A bladder tack is a surgical procedure that lifts and secures the bladder neck or urethra to nearby tissue in the pelvis, preventing urine from leaking during physical activities like coughing, sneezing, or exercise. The formal medical name is bladder neck suspension, with the most common version being the Burch colposuspension. The term “tack” comes from the idea of stitching the bladder into a higher, more supported position, much like tacking fabric in place.
Why the Procedure Is Done
A bladder tack treats stress urinary incontinence, which is leaking that happens when pressure is placed on the bladder. This is different from the sudden, intense urge to urinate that comes with an overactive bladder. Stress incontinence is common in women after pregnancy, childbirth, or menopause, when the muscles and connective tissue supporting the urethra weaken or stretch. When that support gives way, the urethra can shift out of its normal position, and physical movements create enough force to push urine past the weakened seal.
Surgery is typically considered after non-surgical options like pelvic floor exercises, physical therapy, or pessary devices haven’t provided enough relief. You don’t need to meet a single diagnostic threshold to qualify. Instead, the decision usually comes down to how much the leaking affects your daily life and whether conservative treatments have had a fair trial.
How the Procedure Works
The core idea is straightforward: a surgeon places stitches in the tissue alongside the urethra and anchors them to a strong ligament behind the pubic bone (called Cooper’s ligament). This lifts the bladder neck back into a position where it can resist downward pressure during movement. The stitches hold the tissue in place permanently, and over time, scar tissue forms around the repair to add further stability.
The surgery can be performed through a traditional open incision in the lower abdomen or through small laparoscopic incisions using a camera and specialized instruments. A study comparing the two approaches in 157 patients found that the actual suspension technique, including suture placement and the degree of tension, was the same regardless of approach. The laparoscopic version generally means less post-operative pain and a shorter hospital stay, though the open approach gives the surgeon a wider view of the surgical area.
What Recovery Looks Like
Most people can expect to limit their activities for a full six weeks after surgery. During that window, you should avoid lifting anything heavier than about 20 pounds. Roughly 30 to 40 percent of patients go home with a catheter, which is usually removed at a follow-up visit about one week later, when you’ll do a “voiding trial” to confirm you can empty your bladder on your own.

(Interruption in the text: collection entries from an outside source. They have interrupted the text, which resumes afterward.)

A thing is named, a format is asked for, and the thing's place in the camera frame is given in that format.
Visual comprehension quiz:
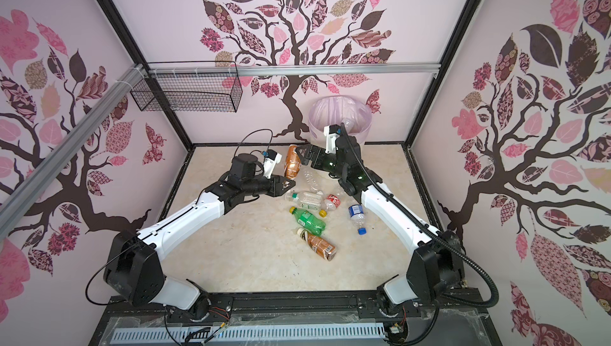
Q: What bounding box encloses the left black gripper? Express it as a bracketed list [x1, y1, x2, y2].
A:
[242, 173, 295, 197]

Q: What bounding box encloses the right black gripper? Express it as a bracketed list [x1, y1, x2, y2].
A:
[296, 146, 348, 182]

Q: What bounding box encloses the brown coffee bottle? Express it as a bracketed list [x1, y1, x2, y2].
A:
[297, 228, 337, 261]
[284, 145, 301, 180]

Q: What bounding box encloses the green soda bottle yellow cap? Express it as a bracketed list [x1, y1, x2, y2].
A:
[289, 206, 326, 236]

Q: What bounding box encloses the clear bottle red cap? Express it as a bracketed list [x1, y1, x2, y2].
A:
[341, 118, 359, 135]

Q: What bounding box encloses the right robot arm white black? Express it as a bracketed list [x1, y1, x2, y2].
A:
[296, 135, 465, 310]

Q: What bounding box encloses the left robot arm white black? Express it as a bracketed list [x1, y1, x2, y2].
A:
[103, 174, 296, 318]

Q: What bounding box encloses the white bin with purple liner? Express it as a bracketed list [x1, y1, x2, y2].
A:
[307, 96, 372, 145]

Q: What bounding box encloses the clear crushed bottle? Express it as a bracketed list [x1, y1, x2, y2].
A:
[302, 168, 322, 194]

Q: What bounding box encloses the clear bottle green label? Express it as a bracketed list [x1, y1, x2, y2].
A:
[284, 190, 323, 210]

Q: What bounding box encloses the small bottle red label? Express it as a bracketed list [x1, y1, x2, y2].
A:
[321, 194, 341, 212]

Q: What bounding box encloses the blue label bottle right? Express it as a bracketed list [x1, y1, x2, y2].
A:
[348, 204, 367, 236]

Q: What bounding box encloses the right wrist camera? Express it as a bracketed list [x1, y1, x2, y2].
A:
[323, 124, 341, 155]

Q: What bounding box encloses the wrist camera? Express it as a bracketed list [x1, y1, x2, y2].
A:
[229, 150, 282, 181]
[323, 124, 341, 155]

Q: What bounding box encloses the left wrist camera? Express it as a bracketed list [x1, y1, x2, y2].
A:
[229, 150, 282, 181]

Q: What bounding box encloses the black wire basket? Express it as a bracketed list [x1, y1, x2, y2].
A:
[130, 60, 243, 113]

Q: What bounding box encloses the white slotted cable duct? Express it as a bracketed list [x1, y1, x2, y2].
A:
[105, 323, 385, 345]

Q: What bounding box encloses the aluminium rail back wall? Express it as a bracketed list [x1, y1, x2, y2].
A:
[147, 62, 441, 77]

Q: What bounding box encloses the aluminium rail wall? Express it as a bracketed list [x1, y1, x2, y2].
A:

Pain after surgery is common but usually short-lived. About 45 percent of patients report some new pain at the two-week mark, but by six weeks that number drops to under 7 percent. Severe pain at six weeks is rare, affecting less than 1 percent of patients. Over-the-counter anti-inflammatory medication is the primary tool for managing discomfort, with stronger pain medication prescribed in small quantities for the first few days.
Success Rates and Long-Term Results
A five-year follow-up study found that the Burch colposuspension had an objective cure rate of about 74 percent and a subjective cure rate (meaning patients felt their symptoms were resolved) of roughly 77 percent. Those numbers hold up well over time, though some patients do need a repeat procedure. In a major trial called the SISTEr study, 13 percent of Burch patients required retreatment within five years, compared to 4 percent of those who had an alternative procedure using the body’s own tissue as a sling.
Surgical complications within five years, including the need for a second surgery or urinary retention (difficulty emptying the bladder), occur in about 5 percent of patients. Urinary retention is the most commonly reported issue. Women who had slow urine flow before surgery appear to be at higher risk for this complication.
How It Compares to Sling Procedures
Mid-urethral slings have largely replaced the traditional bladder tack as the go-to surgical option for stress incontinence. Slings use a small strip of synthetic mesh or the patient’s own tissue, placed under the urethra like a hammock, to provide support. They’re faster to perform, require smaller incisions, and have comparable or better long-term cure rates.
That said, the Burch colposuspension still has a recognized role. The American Urological Association lists it alongside sling procedures as a recommended surgical option with strong evidence behind it. It’s a particularly good fit for women who want to avoid synthetic mesh or who are already having abdominal or pelvic surgery for another reason, such as a hysterectomy or pelvic organ prolapse repair. In those cases, the bladder tack can be added during the same operation without a separate recovery period.
Who Is a Good Candidate
The best candidates are women with confirmed stress urinary incontinence whose urethra has lost its normal support. If your leaking is primarily triggered by physical effort rather than sudden urges, and you’ve tried non-surgical options without adequate improvement, a bladder tack may be worth discussing. Women with mixed incontinence (both stress and urge symptoms) can still benefit, though the procedure only addresses the stress component.
Your surgeon will likely want a clear picture of how your bladder functions before recommending surgery. This sometimes includes urodynamic testing, which measures how well your bladder stores and releases urine, though the value of this testing in predicting surgical outcomes is debated among specialists. What matters most is a thorough conversation about your symptoms, your goals, and which surgical approach fits your situation.